* _Problem to solve_
Up to and including the line with "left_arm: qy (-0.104", output the records exactly as they appear.

(Data records)
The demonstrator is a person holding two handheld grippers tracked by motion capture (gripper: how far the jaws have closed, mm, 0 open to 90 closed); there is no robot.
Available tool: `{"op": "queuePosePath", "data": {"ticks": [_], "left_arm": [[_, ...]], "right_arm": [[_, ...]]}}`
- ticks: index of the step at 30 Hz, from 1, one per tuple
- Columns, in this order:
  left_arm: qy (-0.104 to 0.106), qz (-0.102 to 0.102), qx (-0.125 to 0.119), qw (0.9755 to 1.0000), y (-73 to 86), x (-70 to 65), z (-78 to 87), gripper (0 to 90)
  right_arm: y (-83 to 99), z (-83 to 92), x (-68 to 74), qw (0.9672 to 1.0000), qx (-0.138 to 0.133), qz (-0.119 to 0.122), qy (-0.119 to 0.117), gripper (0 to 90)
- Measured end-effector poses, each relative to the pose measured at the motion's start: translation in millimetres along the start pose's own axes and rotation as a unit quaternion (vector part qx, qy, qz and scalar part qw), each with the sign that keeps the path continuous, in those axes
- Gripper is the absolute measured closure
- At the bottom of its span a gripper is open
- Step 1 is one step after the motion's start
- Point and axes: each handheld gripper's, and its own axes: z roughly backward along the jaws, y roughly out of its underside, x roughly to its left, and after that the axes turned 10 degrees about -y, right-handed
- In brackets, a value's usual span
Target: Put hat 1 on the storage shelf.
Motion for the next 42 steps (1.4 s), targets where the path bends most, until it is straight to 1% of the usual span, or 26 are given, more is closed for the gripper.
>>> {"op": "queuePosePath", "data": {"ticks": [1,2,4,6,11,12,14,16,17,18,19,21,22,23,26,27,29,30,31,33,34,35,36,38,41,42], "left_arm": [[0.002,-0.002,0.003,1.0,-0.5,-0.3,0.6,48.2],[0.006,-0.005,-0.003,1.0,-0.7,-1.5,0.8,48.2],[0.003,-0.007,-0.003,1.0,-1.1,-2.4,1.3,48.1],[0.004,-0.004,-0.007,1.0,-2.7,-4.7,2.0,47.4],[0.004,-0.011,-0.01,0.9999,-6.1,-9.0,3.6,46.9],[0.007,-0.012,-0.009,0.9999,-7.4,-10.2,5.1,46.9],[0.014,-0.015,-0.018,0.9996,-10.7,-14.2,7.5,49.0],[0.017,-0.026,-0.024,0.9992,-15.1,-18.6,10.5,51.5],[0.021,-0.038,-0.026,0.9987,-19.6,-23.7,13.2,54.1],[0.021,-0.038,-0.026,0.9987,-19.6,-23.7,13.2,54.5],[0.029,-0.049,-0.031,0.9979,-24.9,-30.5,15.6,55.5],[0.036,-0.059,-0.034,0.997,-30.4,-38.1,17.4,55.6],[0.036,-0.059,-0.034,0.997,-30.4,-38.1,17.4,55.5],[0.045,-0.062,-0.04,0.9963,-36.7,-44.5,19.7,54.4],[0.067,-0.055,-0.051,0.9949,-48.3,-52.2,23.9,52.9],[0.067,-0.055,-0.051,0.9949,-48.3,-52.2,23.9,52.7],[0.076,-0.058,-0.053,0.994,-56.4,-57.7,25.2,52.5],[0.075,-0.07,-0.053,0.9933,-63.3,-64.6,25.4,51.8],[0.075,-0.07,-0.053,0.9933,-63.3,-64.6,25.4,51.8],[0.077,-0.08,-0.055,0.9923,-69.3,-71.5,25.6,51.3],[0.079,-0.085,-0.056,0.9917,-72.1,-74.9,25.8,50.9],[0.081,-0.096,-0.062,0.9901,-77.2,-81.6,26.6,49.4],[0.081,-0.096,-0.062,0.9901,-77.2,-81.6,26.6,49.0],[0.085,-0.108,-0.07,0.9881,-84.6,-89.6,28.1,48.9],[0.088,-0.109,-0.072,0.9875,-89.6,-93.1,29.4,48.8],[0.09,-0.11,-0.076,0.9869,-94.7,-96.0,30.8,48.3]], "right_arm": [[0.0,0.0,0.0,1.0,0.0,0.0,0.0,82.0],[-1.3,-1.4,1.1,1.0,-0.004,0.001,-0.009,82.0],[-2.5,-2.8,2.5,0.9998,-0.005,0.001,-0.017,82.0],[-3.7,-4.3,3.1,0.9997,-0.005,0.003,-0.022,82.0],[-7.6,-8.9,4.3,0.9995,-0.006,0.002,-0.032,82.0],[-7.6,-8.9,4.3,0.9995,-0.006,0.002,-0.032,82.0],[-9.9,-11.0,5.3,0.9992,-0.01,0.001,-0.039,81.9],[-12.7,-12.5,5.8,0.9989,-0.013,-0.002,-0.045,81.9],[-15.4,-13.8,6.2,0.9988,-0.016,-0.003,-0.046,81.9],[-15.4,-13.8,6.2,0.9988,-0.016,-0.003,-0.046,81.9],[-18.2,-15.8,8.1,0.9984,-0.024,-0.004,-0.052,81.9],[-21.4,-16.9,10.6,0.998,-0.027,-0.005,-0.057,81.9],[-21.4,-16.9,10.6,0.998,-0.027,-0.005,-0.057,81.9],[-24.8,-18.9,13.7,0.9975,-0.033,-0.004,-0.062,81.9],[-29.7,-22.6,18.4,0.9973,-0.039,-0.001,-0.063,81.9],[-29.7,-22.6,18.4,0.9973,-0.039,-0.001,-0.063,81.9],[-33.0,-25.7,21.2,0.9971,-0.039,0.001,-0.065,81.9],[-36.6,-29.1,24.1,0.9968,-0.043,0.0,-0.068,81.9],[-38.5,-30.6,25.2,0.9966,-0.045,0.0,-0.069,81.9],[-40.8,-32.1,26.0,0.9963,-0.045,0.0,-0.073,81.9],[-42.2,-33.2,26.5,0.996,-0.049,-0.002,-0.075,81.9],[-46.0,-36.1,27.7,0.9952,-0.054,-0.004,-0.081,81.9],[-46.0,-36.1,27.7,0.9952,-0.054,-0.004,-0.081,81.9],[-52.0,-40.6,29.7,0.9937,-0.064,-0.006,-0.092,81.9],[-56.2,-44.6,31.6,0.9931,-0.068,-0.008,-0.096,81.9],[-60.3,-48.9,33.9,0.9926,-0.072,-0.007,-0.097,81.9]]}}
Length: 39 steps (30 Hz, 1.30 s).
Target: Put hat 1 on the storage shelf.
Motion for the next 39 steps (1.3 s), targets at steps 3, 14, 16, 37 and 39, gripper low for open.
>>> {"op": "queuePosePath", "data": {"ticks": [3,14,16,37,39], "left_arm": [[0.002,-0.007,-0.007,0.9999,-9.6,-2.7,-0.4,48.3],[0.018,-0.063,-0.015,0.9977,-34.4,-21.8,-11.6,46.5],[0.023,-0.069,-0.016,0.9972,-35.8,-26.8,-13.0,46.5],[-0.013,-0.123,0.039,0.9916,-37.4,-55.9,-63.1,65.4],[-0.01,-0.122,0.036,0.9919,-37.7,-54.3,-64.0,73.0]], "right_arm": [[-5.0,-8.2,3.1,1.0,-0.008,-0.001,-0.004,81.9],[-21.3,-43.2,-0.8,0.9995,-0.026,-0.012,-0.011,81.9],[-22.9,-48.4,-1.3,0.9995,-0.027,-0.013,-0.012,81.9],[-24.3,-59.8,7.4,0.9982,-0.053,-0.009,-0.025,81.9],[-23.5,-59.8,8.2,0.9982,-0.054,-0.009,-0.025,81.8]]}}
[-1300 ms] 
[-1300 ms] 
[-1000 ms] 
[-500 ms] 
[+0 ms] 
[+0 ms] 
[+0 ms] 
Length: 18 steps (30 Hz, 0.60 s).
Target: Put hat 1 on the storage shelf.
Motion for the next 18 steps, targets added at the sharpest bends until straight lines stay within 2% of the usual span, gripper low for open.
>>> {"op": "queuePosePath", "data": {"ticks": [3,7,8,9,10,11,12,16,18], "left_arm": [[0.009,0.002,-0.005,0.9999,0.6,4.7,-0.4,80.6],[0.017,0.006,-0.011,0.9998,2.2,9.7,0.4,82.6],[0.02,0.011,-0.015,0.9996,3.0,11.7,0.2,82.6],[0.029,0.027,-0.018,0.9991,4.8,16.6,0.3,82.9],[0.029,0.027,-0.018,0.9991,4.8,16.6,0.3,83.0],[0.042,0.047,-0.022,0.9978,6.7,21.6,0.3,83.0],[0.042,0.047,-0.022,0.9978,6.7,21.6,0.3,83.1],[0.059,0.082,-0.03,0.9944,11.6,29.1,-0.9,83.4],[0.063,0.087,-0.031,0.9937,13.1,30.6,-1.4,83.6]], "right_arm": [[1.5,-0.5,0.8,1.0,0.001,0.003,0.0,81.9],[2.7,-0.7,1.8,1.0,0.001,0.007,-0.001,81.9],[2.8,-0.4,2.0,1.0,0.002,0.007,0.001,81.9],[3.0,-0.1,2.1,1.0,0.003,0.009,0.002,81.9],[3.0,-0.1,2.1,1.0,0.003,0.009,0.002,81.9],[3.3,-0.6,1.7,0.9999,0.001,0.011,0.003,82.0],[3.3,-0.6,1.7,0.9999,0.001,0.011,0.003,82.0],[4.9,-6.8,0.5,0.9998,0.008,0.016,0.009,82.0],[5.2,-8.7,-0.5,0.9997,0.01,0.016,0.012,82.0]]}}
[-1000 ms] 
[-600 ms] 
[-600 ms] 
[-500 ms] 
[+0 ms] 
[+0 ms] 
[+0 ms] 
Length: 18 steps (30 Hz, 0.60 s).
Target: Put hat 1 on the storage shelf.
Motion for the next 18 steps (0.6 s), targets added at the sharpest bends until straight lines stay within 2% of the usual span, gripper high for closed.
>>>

* _Answer to this problem_
The demonstrator is a person holding two handheld grippers tracked by motion capture (gripper: how far the jaws have closed, mm, 0 open to 90 closed); there is no robot.
Available tool: `{"op": "queuePosePath", "data": {"ticks": [_], "left_arm": [[_, ...]], "right_arm": [[_, ...]]}}`
- ticks: index of the step at 30 Hz, from 1, one per tuple
- Columns, in this order:
  left_arm: qy (-0.104 to 0.106), qz (-0.102 to 0.102), qx (-0.125 to 0.119), qw (0.9755 to 1.0000), y (-73 to 86), x (-70 to 65), z (-78 to 87), gripper (0 to 90)

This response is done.